**PROBLEM TO WORK ON**
Begin at the line containing "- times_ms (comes" in the entries below and end at the line containing "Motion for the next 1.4"; transcribe that range exactly and nothing outside it.

==== PROVIDED MATERIAL ====

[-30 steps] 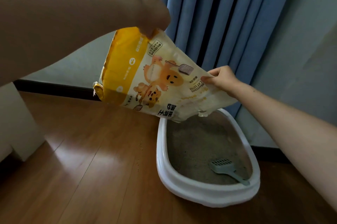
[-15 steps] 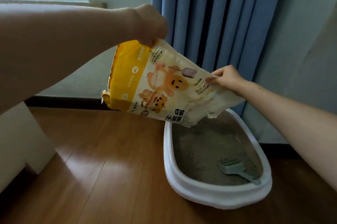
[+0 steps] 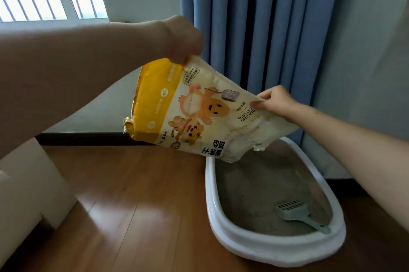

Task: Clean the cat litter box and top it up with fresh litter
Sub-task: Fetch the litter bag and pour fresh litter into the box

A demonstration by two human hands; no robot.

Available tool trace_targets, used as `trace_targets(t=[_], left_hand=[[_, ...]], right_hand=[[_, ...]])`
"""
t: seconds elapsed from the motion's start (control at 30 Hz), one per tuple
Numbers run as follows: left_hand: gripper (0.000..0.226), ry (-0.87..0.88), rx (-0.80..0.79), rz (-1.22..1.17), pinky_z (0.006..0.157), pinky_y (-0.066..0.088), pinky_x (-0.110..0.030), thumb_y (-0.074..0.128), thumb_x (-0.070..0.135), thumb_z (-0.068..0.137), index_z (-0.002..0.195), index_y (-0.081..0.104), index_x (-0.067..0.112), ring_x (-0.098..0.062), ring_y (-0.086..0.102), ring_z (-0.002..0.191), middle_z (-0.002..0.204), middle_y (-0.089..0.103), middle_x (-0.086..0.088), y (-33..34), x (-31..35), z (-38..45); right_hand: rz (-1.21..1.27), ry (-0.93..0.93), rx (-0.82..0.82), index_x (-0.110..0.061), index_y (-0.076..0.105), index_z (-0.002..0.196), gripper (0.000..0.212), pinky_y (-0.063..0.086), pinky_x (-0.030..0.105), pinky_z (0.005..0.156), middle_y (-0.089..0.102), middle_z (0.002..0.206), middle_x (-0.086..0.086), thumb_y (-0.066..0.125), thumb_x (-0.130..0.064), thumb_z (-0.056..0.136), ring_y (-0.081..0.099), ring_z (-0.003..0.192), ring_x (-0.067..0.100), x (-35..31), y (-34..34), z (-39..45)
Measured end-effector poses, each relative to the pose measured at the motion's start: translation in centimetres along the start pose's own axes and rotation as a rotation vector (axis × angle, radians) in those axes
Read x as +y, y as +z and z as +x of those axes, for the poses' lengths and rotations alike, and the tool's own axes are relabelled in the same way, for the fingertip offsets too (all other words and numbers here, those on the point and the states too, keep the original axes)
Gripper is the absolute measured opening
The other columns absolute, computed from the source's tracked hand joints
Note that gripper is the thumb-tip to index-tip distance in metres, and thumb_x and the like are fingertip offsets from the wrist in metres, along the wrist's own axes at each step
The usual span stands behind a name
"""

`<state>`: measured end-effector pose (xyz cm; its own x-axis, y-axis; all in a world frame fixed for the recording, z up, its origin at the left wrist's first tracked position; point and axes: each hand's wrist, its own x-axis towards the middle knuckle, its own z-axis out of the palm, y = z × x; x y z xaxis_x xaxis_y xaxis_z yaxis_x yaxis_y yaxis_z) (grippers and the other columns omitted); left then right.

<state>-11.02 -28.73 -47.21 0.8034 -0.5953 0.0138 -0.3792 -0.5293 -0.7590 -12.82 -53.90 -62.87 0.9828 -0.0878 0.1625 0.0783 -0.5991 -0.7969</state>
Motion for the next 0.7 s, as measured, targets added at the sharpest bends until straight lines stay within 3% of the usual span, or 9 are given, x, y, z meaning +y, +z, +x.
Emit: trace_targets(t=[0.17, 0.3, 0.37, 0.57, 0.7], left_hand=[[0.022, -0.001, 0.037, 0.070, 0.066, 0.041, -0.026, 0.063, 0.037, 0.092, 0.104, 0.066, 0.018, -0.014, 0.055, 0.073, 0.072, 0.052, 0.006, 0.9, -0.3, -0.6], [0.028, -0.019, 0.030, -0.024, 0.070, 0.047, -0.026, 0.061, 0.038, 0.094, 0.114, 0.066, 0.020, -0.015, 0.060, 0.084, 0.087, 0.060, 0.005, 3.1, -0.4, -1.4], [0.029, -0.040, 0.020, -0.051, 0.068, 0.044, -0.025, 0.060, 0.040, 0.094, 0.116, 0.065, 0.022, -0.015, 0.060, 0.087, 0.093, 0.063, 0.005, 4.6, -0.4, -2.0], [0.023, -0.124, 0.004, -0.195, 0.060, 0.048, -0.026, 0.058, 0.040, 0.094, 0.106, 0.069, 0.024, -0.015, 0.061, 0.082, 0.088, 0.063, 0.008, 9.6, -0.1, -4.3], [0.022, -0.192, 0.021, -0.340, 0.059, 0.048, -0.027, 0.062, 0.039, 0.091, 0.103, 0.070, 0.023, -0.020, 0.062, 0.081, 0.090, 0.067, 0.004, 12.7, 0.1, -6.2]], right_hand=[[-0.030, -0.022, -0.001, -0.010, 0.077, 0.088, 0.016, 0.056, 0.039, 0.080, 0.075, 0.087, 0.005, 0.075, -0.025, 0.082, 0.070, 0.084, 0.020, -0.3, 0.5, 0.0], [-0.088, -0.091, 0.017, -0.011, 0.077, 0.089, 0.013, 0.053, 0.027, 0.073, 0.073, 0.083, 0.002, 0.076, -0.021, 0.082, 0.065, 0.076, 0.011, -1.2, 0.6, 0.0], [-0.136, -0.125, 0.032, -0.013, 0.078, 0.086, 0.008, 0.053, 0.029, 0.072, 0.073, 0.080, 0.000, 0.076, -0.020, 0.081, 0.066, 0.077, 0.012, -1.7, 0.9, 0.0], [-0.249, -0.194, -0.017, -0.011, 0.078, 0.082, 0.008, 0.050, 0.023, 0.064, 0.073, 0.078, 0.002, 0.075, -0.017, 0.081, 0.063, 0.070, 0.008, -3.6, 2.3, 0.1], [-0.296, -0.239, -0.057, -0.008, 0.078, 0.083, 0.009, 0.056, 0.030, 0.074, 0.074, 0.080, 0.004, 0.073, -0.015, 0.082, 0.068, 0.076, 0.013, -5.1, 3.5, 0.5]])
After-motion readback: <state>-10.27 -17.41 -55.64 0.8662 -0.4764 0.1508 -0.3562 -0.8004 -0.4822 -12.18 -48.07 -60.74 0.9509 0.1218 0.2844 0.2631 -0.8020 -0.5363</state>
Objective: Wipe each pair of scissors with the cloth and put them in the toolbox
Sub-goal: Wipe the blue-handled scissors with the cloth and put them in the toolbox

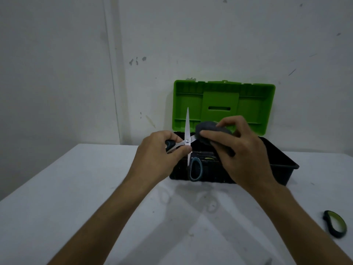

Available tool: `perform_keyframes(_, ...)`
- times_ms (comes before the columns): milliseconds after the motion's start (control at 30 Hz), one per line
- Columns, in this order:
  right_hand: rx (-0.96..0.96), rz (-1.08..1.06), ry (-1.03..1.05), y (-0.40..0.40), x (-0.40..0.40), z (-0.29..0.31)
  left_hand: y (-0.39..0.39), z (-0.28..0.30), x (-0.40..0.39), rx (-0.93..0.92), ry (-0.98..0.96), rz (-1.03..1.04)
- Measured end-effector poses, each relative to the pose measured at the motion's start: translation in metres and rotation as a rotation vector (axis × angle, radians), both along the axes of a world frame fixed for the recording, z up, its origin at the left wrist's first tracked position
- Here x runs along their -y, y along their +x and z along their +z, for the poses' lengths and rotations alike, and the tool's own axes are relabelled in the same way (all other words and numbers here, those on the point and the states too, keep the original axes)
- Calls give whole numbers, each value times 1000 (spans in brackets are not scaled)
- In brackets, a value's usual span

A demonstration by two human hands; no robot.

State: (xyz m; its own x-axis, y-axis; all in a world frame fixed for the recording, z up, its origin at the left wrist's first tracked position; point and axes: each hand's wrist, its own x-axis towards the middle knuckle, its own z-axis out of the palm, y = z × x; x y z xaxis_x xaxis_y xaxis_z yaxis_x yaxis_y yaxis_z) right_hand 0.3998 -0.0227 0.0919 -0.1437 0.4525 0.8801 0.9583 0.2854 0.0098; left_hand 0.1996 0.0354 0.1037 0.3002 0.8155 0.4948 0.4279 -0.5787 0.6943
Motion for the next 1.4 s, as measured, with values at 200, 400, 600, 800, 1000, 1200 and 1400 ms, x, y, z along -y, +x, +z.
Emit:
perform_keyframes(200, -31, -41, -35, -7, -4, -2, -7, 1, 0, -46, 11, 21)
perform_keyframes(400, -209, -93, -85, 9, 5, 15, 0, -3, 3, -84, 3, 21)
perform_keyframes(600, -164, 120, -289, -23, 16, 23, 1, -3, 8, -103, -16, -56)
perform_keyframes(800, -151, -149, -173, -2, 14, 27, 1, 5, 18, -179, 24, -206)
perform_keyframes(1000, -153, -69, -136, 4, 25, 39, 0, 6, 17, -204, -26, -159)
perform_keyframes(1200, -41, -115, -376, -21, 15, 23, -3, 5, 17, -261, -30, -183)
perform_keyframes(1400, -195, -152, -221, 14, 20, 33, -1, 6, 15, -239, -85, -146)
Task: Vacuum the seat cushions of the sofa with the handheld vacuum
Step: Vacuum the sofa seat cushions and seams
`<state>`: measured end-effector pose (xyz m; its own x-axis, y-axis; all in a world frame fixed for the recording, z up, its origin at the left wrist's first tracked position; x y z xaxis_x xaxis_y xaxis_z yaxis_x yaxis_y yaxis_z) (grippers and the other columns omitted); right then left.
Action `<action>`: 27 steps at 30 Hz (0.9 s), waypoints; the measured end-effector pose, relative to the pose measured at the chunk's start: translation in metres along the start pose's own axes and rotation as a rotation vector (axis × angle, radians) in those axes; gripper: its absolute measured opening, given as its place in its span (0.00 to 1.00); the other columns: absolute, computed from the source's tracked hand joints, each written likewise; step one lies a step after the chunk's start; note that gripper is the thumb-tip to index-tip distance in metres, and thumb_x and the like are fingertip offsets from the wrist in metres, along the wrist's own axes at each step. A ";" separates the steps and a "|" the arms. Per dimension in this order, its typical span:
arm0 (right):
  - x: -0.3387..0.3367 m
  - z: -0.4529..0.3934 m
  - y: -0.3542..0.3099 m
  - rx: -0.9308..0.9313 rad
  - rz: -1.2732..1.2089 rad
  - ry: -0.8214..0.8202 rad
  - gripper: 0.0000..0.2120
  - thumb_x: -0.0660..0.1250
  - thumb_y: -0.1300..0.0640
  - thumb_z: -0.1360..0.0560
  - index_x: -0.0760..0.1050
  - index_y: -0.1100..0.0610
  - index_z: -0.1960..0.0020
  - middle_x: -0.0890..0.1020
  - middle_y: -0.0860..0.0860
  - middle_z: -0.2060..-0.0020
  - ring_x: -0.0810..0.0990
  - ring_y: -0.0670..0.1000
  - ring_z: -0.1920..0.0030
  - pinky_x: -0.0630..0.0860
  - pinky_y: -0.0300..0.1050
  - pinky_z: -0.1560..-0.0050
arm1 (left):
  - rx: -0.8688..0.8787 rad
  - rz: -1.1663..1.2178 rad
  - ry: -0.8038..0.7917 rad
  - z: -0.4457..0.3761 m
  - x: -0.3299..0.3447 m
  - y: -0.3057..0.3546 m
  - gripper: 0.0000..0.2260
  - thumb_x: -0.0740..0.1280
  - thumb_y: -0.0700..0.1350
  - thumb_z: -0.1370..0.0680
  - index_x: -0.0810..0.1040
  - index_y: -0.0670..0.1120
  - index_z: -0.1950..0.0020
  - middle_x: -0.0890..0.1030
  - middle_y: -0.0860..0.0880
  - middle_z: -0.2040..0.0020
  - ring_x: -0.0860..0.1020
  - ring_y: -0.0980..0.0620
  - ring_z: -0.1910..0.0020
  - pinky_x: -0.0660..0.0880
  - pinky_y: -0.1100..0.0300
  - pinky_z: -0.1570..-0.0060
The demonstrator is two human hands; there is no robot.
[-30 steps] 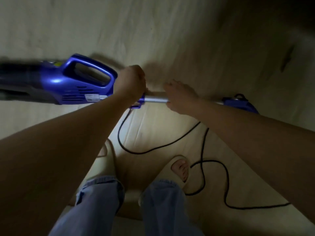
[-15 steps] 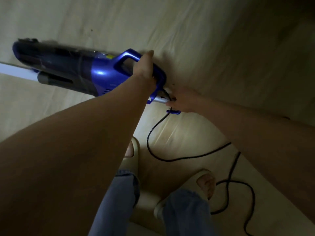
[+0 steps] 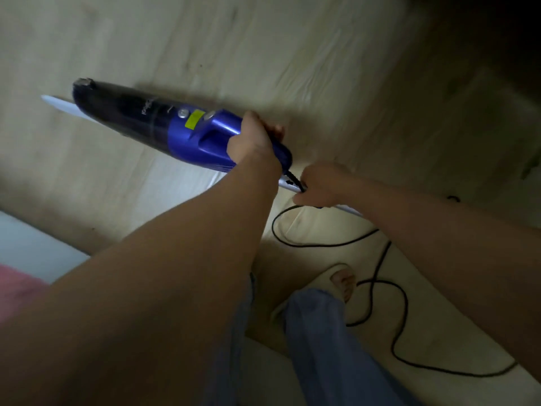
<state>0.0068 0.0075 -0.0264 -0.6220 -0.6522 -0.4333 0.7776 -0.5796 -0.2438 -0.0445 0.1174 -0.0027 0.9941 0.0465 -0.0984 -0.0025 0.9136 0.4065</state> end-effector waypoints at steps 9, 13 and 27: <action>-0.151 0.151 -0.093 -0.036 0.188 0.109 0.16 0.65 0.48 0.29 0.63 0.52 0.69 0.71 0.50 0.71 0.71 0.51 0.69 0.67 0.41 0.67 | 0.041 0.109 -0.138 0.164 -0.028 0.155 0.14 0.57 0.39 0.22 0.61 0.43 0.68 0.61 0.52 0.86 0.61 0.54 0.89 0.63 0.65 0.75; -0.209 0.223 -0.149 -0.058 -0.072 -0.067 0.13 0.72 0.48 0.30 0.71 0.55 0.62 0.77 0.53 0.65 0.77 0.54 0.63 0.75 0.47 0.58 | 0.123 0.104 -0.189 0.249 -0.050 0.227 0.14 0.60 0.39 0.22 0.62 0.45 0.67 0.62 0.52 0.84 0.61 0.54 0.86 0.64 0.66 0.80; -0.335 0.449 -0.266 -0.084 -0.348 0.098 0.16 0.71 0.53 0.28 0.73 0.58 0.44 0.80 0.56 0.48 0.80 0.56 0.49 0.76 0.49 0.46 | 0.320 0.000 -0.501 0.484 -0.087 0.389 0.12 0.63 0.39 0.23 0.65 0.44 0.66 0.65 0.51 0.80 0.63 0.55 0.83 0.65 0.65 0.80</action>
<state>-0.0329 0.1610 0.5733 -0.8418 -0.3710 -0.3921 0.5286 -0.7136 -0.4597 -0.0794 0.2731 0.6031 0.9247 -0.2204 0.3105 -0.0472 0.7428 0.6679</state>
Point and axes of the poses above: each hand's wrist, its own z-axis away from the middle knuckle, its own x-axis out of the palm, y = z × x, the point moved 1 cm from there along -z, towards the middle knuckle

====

**SOLUTION FOR THIS PROBLEM**
- times_ms (comes before the columns): milliseconds after the motion's start (control at 30 Hz), one per line
- Columns, in this order:
  right_hand: rx (-0.96..0.96), rz (-1.08..1.06), ry (-1.03..1.05), y (-0.40..0.40), x (-0.40..0.40), z (-0.29..0.31)
  left_hand: y (-0.39..0.39), z (-0.28..0.30), x (-0.40..0.39), rx (-0.93..0.92), ry (-0.98..0.96), rz (-1.03..1.04)
- Measured end-effector poses, each relative to the pose measured at the motion's start: translation in metres and rotation as a rotation vector (axis × angle, radians), both along the axes of a world frame fixed for the recording, z up, its origin at the left wrist's first tracked position
- Here x runs along their -y, y along their +x and z along their +z, for the poses' lengths and rotations alike, and the tool's own axes are relabelled in the same way (all other words and numbers here, those on the point and the states too, keep the original axes)
- Calls give whole numbers, each value times 1000 (spans in brackets are not scaled)
- In brackets, a value's usual span

A demonstration by two human hands; no robot.

State: (xyz m; its own x-axis, y-axis; all in a world frame fixed for the recording, z up, its origin at the left wrist's first tracked position; point and axes: each hand's wrist, its own x-axis towards the middle knuckle, its own z-axis out of the palm, y = z × x; x y z xaxis_x xaxis_y xaxis_z yaxis_x yaxis_y yaxis_z) right_hand 0.3998 -0.0227 0.0919 -0.1437 0.4525 0.8801 0.9583 0.2854 0.0098; left_hand 0.1996 0.0354 0.1037 0.3002 0.8155 0.4948 0.4279 -0.5787 0.6943
Motion for the next 1.4 s, as measured, with values at 200, 400, 600, 800, 1000, 1200 and 1400 ms, x, y, z along -y, +x, +z.

The response to this exercise is finished.